MRFSEG-TPM’s mean Jaccard coefficients were 0.695 for GM and 0.673 for WM (with N3 non-uniformity correction). It is not reasonable to test MRFSEG without non-uniformity correction as a preprocessing step since this algorithm assumes that the tissue class intensities follow the same model across the brain. The Jaccard coefficients of individual images for MRFSEG and SVPASEG algorithms are visualized in Fig. 3. Especially with the images containing large intensity non-uniformity artifacts, the results with SVPASEG-TPM were better than with MRFSEG-TPM (see Fig. 3C for an example). Surprisingly, MRFSEG-TPM’s Jaccard coefficients for GM were in some cases better than SVPASEG-TPM’s Jaccard coefficients when both used N3-correction. This did not occur with WM Jaccard coefficients indicating that this lowering was probably due to differences in CSF/GM boundary between the methods (see Fig. 3D for an example). No notable differences between the GM Jaccard coefficient values of SVPASEG-TPM N3 and SVPASEG-TPM No Inuc were observed. For some images, WM Jaccard coefficients were lower for the No Inuc set indicating that the N3 correction was useful.

Figure 3
The GM (A) and WM (B) Jaccard coefficients of MRFSEG-TPM, SVPASEG-TPM (N3), and SVPASEG-TPM (No Inuc). The coefficients ordered so that the GM Jaccard coefficient for MRFSEG-TPM is increasing. Panel C: an example slice of the segmentation results of an ...

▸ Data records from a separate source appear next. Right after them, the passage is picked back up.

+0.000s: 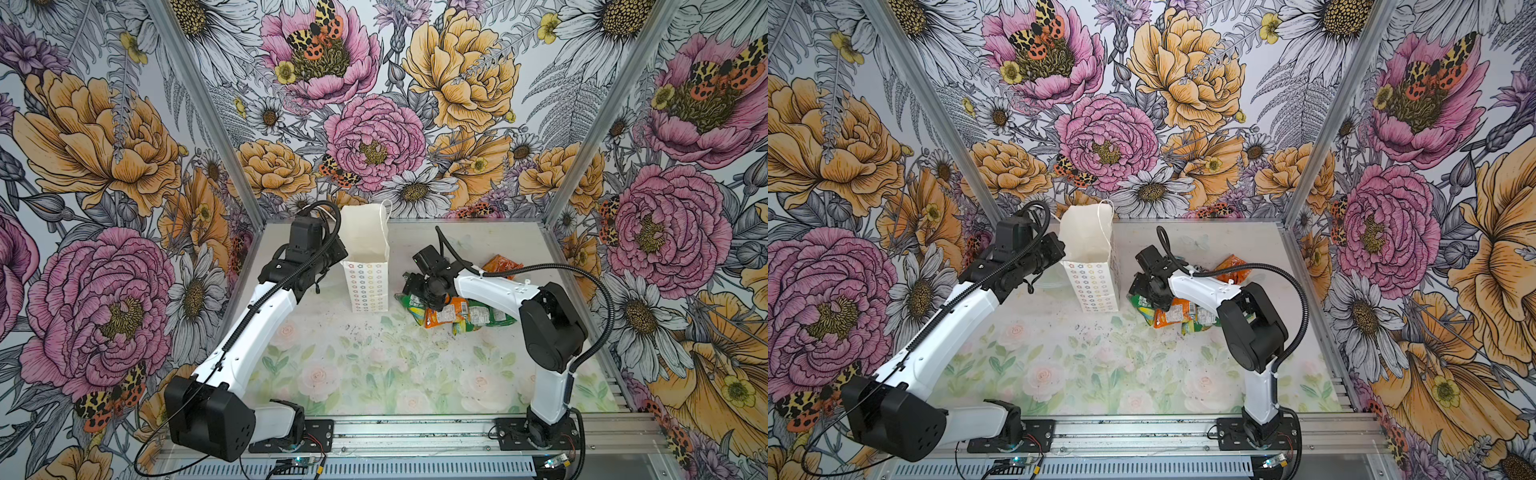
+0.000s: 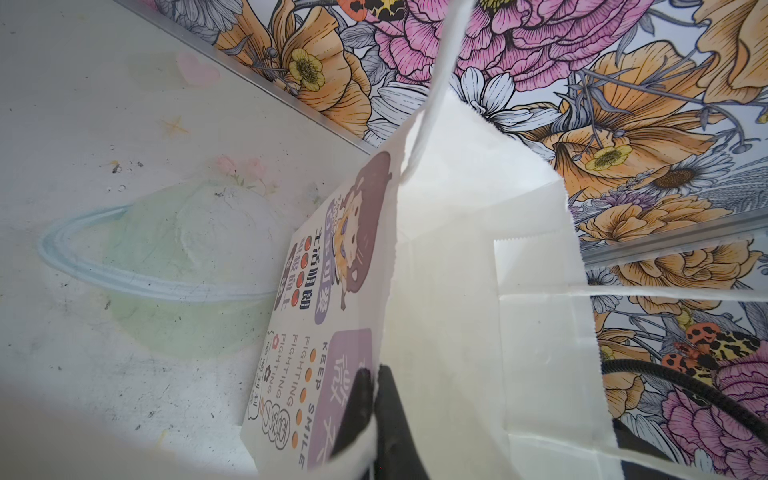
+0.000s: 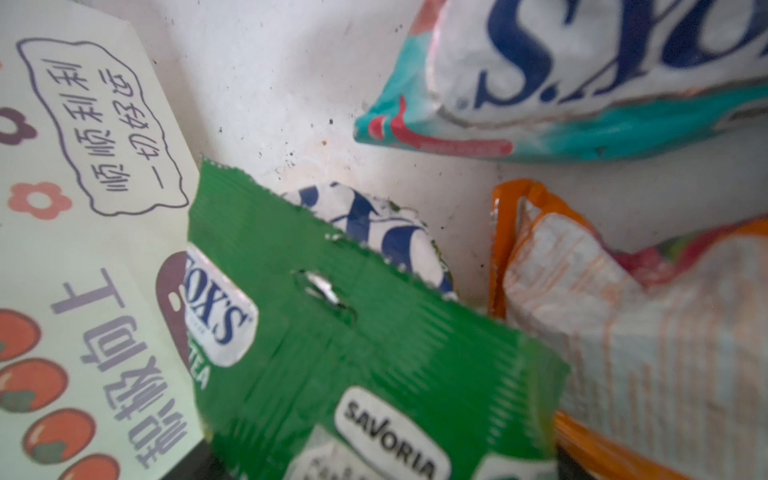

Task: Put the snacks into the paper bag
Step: 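Lower the right gripper onto the green FOX'S packet and close on it, then lift the green packet with the right gripper up and away from the pile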

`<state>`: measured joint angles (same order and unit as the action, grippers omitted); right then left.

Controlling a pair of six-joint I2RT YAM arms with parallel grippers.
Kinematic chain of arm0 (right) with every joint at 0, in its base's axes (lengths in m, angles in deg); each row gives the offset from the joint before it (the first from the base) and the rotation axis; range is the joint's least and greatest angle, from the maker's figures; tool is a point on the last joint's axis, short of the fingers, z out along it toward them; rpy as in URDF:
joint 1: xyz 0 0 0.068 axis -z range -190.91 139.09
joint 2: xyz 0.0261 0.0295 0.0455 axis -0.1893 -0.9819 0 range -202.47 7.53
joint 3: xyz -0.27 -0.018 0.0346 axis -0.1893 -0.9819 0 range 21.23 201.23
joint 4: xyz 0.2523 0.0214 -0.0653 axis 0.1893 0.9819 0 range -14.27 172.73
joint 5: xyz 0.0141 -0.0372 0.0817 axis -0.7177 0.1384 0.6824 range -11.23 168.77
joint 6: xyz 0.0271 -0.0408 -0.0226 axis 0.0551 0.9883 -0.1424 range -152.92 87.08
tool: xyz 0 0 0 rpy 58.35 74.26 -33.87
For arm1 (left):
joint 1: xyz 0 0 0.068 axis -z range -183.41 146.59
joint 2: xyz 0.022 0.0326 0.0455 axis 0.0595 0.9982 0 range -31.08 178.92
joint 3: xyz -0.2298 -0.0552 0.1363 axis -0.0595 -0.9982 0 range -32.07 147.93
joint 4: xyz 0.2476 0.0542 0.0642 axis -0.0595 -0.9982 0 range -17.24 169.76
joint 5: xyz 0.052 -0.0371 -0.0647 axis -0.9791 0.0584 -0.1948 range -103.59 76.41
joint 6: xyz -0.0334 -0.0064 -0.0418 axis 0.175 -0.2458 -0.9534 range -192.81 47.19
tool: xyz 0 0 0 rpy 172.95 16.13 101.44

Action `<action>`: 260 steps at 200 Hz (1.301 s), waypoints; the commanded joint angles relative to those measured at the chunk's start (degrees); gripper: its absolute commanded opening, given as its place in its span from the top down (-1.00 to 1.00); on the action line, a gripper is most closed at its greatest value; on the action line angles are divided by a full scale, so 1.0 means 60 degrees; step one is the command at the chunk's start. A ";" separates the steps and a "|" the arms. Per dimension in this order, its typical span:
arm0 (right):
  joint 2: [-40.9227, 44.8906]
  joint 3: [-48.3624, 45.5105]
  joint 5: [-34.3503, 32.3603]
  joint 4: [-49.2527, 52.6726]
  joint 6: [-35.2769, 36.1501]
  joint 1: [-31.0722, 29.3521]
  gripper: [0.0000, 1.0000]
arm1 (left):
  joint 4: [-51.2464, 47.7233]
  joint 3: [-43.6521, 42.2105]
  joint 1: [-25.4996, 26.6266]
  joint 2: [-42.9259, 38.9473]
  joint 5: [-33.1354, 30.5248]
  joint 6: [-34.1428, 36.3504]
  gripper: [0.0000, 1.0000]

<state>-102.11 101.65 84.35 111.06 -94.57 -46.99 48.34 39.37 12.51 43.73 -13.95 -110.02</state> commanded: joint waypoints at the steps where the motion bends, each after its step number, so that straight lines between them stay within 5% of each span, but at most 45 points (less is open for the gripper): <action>1: -0.0219 0.0252 -0.0475 -0.0059 0.0245 -0.0092 -0.60 | 0.0313 -0.0114 0.0070 -0.0014 0.0207 -0.0143 1.00; 124: -0.0155 0.0278 -0.0722 -0.0056 0.0793 -0.0100 0.10 | 0.0331 -0.0207 0.0070 -0.0060 0.0236 -0.0186 1.00; 202: 0.0291 0.0234 -0.0782 -0.0059 0.1599 -0.0068 0.82 | 0.0384 -0.0248 0.0078 -0.0089 0.0251 -0.0201 1.00; 260: 0.1205 0.0093 -0.1191 -0.0060 0.2327 -0.0052 1.00 | 0.0414 -0.0282 0.0071 -0.0119 0.0251 -0.0196 1.00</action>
<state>-100.76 102.13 80.72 111.15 -84.18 -47.38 48.78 38.34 12.51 43.73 -13.75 -110.44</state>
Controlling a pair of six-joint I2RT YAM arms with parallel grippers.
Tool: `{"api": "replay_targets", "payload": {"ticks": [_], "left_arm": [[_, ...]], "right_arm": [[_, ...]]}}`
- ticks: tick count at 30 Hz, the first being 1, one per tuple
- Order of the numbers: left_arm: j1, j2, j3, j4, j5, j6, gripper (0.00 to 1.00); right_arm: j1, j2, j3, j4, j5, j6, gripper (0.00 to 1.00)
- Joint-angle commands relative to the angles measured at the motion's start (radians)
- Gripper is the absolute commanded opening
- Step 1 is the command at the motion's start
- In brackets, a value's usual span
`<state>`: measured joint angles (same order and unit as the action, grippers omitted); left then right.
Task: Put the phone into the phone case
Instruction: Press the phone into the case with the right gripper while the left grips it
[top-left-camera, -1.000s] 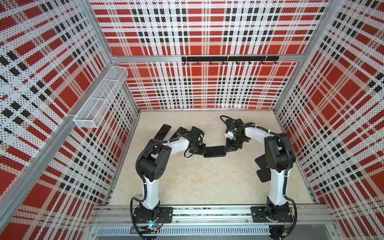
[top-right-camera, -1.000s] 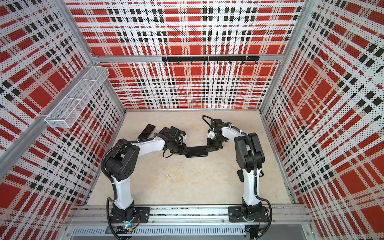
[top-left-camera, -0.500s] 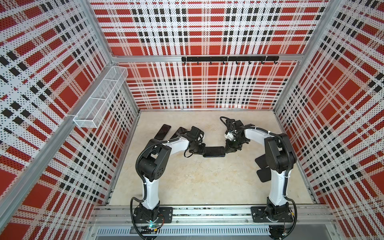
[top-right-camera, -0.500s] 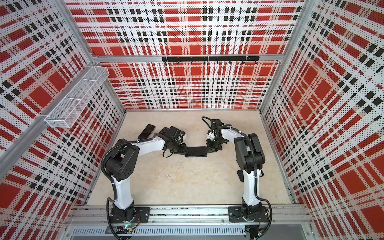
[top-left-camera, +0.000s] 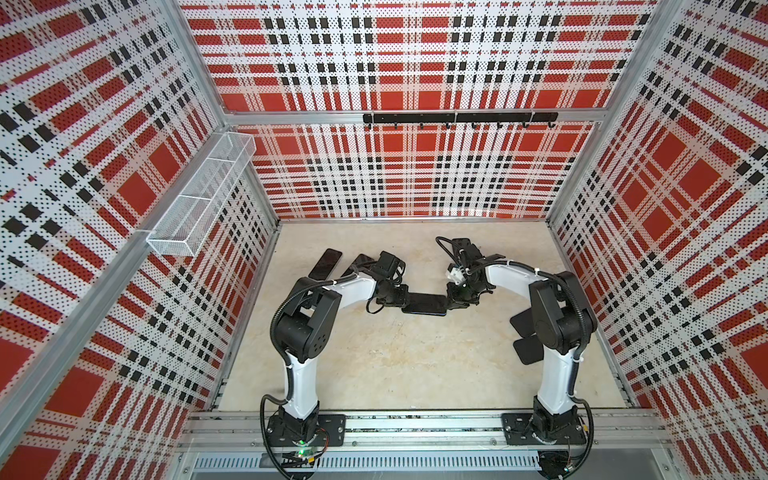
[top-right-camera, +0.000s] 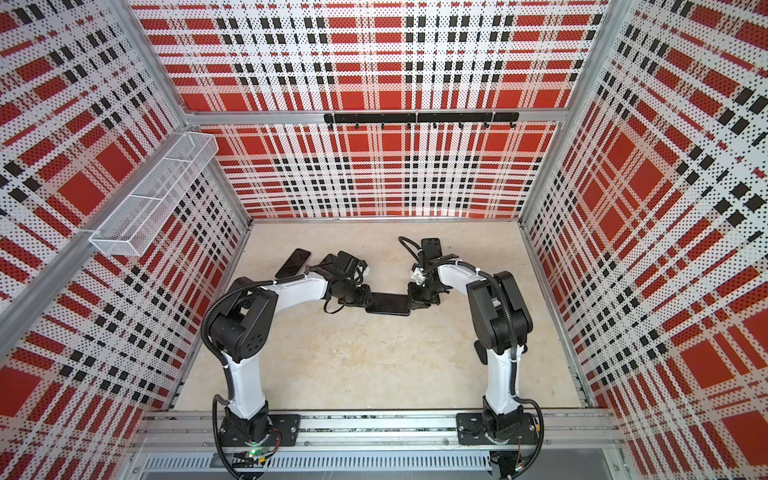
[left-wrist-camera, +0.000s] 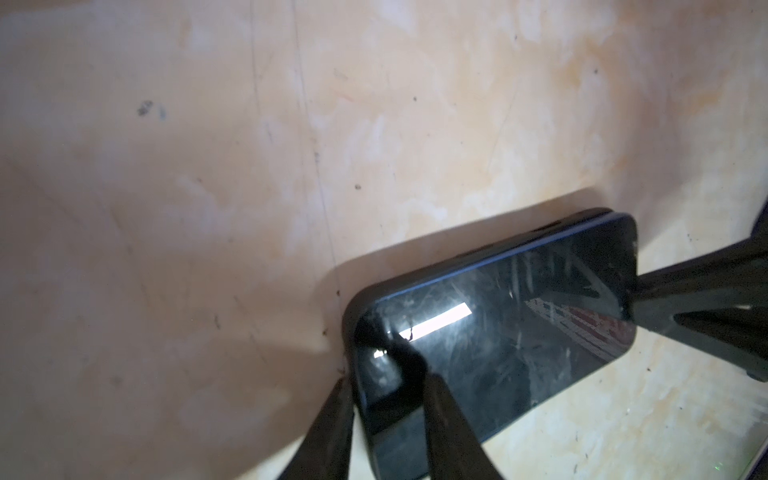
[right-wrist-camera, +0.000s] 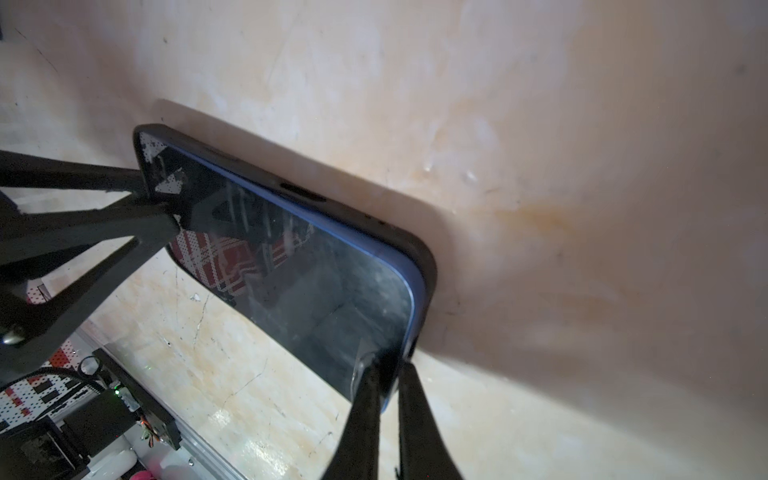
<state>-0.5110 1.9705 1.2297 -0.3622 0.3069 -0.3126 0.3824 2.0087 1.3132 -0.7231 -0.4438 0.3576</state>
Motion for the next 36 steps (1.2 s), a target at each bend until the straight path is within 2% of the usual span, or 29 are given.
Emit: {"api": "replay_targets", "payload": {"ticks": [1, 22, 36], "left_arm": [[-0.023, 0.061, -0.038, -0.012, 0.052, -0.01, 0.33], [-0.02, 0.077, -0.048, 0.013, 0.103, -0.049, 0.3], [-0.021, 0.089, -0.051, 0.022, 0.122, -0.052, 0.29]], "right_arm": [[0.136, 0.194, -0.158, 0.007, 0.06, 0.048, 0.1], [0.215, 0.401, -0.209, 0.082, 0.145, 0.114, 0.09], [0.22, 0.557, -0.238, 0.143, 0.177, 0.123, 0.09]]}}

Several authors have evaluated their methods for the tissue classification using the IBSR1 dataset. The average Jaccard coefficient values of recent methods are provided in Table 2 along with the average Jaccard coefficient values of the MRFSEG and SVPASEG methods. The Jaccard coefficients included in Table are by Adaptive MAP (A-MAP, [37]), BrainSuite [16], MPM-MAP [23]; PVE-TMCD [49], and CGMM [59]. The average Jaccard coefficient values in Table 2 are as reported in the respective papers except for A-MAP which were obtained from The pre-processing choices (skull stripping, non-uniformity correction, whether they use TPMs) of the algorithms varied. The skull-stripping was implemented in the same way as here with the BrainSuite whereas for the other methods skull stripping method was different. For example, the PVE-TMCD results were based on the brain extraction using the ground-truth brain mask. The MPM-MAP used tissue probability maps to aid the tissue classification similarly to SVPASEG-TPM and MRFSEG-TPM whereas the other methods did not. SVPASEG-TPM produced a higher average Jaccard coefficient values than any of the competing methods for both GM and WM when N3 non-uniformity correction was included in the pre-processing.

The tissue classification algorithms from widely used software packages SPM5 [10] and the FSL’s FIRST [60] were recently evaluated with these data [61]. The Dice coefficient was used as the performance measure. For GM (WM measures were not provided in [61]), the average Dice coefficients were 0.790 (SPM5) and 0.756 (FIRST) while for our methods these were 0.822 (SVPASEG-TPM and N3), 0.821 (SVPASEG-TPM No Inuc) and 0.818 (MRFSEG-TPM).

With the IBSR1 dataset, the processing time of our C implementation of the SVPASEG algorithm was less than 10 minutes for a single image (excluding preprocessing).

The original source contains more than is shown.